Another channel that I like to check out every now and then is Explaining Computers. It is run by Christopher Barnatt, also from the University of Nottingham. However, the channel is a bit different. It’s more practical, and it’s smaller as it’s one guy show. He touches various different topics like the future of computing, robots and AI. Kinda like L1T. Aside from that, I like that Christoper speaks a bit like a robot. He might be an alien AI himself.
Finally, I would like to bring up Ben Heck. I know it is quite a different thing, but when you are converting the old modem, or toaster, or what not, it would be interesting to film the process, and explain how and what does it do. Ben Heck films pretty much every part of every project, from planing, prototyping, testing, building… And he breaks every project into a bunch of different videos. If you could copy the same approach with your projects, it would be awesome. I’m sure you could get at least two or three more videos from that modem competition project.

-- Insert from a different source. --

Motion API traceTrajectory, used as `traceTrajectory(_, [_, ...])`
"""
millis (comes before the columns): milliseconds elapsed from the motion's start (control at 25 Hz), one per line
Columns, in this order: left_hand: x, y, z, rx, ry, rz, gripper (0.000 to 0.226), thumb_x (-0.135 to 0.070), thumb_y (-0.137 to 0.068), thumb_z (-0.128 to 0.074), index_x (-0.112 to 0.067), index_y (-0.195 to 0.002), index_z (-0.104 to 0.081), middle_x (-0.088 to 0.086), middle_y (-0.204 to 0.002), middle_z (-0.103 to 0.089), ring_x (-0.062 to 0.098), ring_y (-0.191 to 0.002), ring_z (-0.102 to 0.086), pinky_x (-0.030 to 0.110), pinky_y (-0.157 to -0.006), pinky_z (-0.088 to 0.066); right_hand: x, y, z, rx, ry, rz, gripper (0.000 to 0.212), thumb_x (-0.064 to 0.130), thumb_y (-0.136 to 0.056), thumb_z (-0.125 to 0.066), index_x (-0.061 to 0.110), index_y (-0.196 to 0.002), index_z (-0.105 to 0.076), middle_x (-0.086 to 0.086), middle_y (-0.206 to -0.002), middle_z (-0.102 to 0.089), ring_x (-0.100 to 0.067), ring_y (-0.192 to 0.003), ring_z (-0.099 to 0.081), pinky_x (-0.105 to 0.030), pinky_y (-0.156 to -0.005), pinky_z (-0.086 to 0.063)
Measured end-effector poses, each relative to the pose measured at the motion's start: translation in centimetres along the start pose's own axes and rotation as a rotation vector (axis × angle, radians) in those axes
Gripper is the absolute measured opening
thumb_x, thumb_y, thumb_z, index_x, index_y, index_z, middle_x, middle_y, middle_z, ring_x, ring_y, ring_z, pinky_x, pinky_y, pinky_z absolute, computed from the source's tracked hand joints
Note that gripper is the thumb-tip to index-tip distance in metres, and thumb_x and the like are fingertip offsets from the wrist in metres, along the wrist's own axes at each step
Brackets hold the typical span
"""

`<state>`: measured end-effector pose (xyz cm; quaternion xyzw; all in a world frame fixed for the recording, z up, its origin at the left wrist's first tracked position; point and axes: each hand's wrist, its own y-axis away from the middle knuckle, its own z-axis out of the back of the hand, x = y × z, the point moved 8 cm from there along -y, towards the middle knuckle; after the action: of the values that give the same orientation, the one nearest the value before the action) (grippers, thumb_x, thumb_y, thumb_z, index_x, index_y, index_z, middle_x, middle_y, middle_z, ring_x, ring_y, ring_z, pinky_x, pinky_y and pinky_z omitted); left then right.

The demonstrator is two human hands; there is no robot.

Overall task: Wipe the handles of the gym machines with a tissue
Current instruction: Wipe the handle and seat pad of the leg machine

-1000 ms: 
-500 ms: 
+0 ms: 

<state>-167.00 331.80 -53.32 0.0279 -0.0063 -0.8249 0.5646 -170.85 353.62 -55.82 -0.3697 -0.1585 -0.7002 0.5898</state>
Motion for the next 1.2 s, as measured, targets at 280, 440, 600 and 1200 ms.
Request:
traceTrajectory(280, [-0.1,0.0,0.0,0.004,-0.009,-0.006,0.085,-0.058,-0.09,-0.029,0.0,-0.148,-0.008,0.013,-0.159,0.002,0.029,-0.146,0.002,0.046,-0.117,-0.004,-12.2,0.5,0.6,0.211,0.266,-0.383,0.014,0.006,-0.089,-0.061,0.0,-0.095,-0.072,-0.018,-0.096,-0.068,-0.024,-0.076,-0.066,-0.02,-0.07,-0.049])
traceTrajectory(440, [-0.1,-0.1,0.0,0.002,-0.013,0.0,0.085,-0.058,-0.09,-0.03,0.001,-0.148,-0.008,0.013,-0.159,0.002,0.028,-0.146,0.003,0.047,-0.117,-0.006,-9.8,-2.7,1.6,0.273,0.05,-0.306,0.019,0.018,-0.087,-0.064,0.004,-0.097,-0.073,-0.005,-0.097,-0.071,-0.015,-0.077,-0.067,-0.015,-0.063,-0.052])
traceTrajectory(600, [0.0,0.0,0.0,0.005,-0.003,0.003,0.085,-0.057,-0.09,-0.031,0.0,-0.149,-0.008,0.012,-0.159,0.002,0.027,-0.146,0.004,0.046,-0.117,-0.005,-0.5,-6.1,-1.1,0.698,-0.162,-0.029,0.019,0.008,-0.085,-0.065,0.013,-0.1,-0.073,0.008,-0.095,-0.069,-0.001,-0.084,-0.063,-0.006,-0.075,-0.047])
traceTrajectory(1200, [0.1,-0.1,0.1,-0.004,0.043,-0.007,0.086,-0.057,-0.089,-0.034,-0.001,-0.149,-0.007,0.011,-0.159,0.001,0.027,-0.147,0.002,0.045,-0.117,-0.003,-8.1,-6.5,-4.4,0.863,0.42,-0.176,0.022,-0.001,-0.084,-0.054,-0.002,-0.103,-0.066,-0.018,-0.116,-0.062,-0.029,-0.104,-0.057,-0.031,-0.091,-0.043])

So, I understand these ideas are quite wild, but I think this is a good time to throw them out. You can’t, and you shouldn’t get rid of shows that bring viewers. At the same time, the channel has to move away from the old paradigms. There is just no point in repeating what everybody else already does. I don’t think it should be centered on hardware reviews and politics. And as I pointed out, I would like to see more of the computer science stuff, but it’s really up to Christa, Ryan and Wendell to decide what’s the best from the channel.
I hope that some of the stuff I wrote can lead you to some idea that could make your channel great again, or maybe I was just wasting time, yours and mine.